Una settimana è bastata per lasciare il segno. Il Milan targato Ruben Amorim è ancora un cantiere aperto, ma il nuovo allenatore ha già conquistato lo spogliatoio. I giocatori che hanno iniziato il ritiro fin dal primo giorno a Milanello hanno apprezzato il suo approccio, fatto di intensità, dialogo e soprattutto di un calcio in cui il pallone è protagonista dall’inizio alla fine della seduta.
È presto per trarre conclusioni definitive, ma le sensazioni raccolte nei primi allenamenti sono più che positive. Il tecnico portoghese sta introducendo una nuova filosofia, modificando non solo il modo di giocare, ma anche quello di pensare il calcio. La tattica rappresenta il fulcro del lavoro quotidiano e ogni esercitazione è studiata per migliorare movimenti, tempi di gioco e letture delle situazioni.
Al momento il gruppo è ancora incompleto. Mancano infatti i dieci giocatori impegnati al Mondiale, oltre a Luka Modrić, destinato a proseguire la sua avventura in rossonero anche nella prossima stagione. Chi è già al lavoro, però, ha raccontato ai compagni le prime impressioni sul nuovo corso. Il giudizio è unanime: rispetto al passato è cambiato molto.
Una delle principali novità riguarda l’organizzazione degli allenamenti. Amorim ha scelto di lavorare con una sola seduta al giorno, sempre al mattino. La squadra si ritrova per la colazione entro le 8.30, alle 9 è prevista la riunione negli spogliatoi e alle 10 iniziano palestra e lavoro sul campo.
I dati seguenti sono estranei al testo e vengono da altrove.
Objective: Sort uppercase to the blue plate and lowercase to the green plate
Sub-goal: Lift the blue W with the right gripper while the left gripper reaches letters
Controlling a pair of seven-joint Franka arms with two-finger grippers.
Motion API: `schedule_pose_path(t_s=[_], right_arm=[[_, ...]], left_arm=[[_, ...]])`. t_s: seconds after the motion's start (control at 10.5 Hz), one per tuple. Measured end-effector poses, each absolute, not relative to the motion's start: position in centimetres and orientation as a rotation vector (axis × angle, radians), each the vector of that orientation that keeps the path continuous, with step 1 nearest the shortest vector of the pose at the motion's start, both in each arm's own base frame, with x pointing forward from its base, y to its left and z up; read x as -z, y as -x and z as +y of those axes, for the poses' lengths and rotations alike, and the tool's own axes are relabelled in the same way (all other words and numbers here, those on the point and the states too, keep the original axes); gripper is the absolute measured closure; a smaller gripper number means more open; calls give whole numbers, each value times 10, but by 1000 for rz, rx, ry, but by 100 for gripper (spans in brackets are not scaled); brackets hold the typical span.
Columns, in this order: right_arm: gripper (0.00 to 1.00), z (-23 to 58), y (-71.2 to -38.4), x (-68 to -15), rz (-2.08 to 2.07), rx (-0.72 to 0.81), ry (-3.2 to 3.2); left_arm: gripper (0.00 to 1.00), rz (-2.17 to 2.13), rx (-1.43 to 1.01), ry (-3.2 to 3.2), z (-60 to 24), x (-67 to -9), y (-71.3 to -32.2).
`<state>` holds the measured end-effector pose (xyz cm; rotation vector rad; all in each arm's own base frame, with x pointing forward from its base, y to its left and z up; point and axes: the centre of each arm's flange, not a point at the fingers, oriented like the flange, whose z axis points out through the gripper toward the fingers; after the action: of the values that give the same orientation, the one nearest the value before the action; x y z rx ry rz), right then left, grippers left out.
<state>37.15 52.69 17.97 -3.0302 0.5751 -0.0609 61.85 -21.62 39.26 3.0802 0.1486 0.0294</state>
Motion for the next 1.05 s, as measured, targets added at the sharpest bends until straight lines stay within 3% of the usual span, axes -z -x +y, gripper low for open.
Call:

Una scelta controcorrente rispetto a molte altre squadre, che in estate alternano doppie sedute quotidiane. Il tecnico portoghese, però, è rimasto fedele al metodo che gli ha permesso di ottenere risultati importanti nelle esperienze precedenti, puntando su allenamenti intensi, senza troppe interruzioni e con un coinvolgimento costante del pallone.
L’obiettivo non è soltanto costruire la condizione atletica. Amorim vuole soprattutto allenare la velocità di pensiero dei suoi calciatori, riducendo i tempi di reazione e automatizzando i principi di gioco sia in fase di costruzione sia nella pressione sugli avversari. Per il nuovo allenatore, infatti, la componente mentale è importante quanto quella fisica.
A facilitare il lavoro dello staff è stato anche l’atteggiamento della squadra. I test atletici effettuati all’inizio del ritiro hanno evidenziato condizioni fisiche soddisfacenti. Molti giocatori si sono presentati già preparati, consapevoli che partire forte possa essere decisivo per conquistare spazio nelle gerarchie del nuovo allenatore.
Nelle prossime settimane il Milan volerà in Australia, dove il gruppo sarà quasi al completo e le temperature decisamente più miti potrebbero consentire qualche seduta supplementare. Ma la filosofia di Amorim difficilmente cambierà: il lavoro sulla testa dei calciatori continuerà a essere la priorità, perché prima ancora della corsa conta la capacità di interpretare il gioco.